Instructions to follow
Take the lines from the beginning of the data below through the line holding "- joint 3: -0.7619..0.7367" and return exactly those.

Provided records
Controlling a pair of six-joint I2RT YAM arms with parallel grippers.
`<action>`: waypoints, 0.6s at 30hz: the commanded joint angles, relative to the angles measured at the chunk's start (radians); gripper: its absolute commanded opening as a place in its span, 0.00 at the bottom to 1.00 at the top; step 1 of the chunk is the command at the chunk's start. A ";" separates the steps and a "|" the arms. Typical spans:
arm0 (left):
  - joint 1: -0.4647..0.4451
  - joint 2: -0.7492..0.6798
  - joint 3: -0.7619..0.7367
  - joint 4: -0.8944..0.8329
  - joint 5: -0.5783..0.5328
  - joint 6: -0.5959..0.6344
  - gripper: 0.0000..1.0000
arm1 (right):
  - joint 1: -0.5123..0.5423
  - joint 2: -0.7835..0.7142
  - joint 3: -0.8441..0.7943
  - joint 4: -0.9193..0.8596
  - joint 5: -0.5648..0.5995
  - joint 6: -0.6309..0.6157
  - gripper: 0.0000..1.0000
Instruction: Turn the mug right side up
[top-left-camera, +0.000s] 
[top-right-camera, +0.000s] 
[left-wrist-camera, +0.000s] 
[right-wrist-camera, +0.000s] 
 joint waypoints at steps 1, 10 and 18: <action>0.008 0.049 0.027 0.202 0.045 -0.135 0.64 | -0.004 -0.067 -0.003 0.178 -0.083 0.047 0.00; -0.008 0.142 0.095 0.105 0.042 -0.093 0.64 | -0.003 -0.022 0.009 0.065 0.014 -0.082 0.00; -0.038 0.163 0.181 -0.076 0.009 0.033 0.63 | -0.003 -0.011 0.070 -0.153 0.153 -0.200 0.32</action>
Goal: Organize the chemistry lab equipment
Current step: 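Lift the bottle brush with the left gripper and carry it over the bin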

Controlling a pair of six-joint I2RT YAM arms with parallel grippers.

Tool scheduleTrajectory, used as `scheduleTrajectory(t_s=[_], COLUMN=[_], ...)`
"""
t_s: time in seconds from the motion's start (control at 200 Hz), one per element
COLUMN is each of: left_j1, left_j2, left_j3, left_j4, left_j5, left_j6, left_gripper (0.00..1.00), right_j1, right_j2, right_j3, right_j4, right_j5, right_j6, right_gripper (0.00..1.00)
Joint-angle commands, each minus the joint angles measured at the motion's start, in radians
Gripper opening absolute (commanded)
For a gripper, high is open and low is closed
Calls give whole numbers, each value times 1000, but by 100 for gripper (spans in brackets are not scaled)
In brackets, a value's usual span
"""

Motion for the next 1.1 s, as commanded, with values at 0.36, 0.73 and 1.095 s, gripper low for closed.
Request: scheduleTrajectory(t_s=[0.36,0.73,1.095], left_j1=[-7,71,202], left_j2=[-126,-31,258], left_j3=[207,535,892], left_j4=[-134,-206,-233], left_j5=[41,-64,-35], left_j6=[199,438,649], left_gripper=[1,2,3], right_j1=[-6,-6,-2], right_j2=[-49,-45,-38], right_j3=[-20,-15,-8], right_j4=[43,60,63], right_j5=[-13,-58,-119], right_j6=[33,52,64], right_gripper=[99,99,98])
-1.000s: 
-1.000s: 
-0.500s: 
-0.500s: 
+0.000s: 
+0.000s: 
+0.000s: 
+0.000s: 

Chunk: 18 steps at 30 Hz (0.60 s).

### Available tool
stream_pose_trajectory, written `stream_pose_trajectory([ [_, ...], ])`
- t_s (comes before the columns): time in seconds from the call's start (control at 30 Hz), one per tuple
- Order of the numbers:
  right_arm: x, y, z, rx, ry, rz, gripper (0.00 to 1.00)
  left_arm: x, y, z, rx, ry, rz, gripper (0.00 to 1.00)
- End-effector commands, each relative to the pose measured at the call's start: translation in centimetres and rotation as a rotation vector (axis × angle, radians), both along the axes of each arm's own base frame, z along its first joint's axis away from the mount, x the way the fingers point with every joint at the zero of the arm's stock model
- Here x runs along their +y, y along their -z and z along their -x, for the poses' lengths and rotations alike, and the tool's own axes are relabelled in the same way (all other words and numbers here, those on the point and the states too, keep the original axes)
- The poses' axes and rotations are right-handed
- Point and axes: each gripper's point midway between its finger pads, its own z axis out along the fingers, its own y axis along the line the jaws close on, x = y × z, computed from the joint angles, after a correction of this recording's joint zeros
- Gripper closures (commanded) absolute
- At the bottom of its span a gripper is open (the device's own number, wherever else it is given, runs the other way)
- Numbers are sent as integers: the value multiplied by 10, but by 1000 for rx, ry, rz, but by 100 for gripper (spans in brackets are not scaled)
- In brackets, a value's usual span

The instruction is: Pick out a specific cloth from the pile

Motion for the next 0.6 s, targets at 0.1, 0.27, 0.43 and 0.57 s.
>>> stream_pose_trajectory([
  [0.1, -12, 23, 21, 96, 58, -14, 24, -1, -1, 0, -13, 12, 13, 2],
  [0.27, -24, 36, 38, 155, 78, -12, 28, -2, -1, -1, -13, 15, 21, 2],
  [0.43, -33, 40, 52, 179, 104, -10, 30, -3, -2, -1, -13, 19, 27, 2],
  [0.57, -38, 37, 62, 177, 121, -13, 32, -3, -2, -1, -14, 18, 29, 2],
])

Solution below
Controlling a pair of six-joint I2RT YAM arms with parallel grippers.
`<action>`: waypoints, 0.6s at 30hz: the commanded joint angles, relative to the angles measured at the chunk's start (radians); gripper: its absolute commanded opening as a place in its span, 0.00 at the bottom to 1.00 at the top; step 1 of the chunk is the command at the chunk's start. A ";" separates the steps and a "|" the arms. Typical spans:
arm0 (left):
  - joint 1: -0.4647..0.4451
  - joint 2: -0.7492..0.6798
  - joint 3: -0.7619..0.7367

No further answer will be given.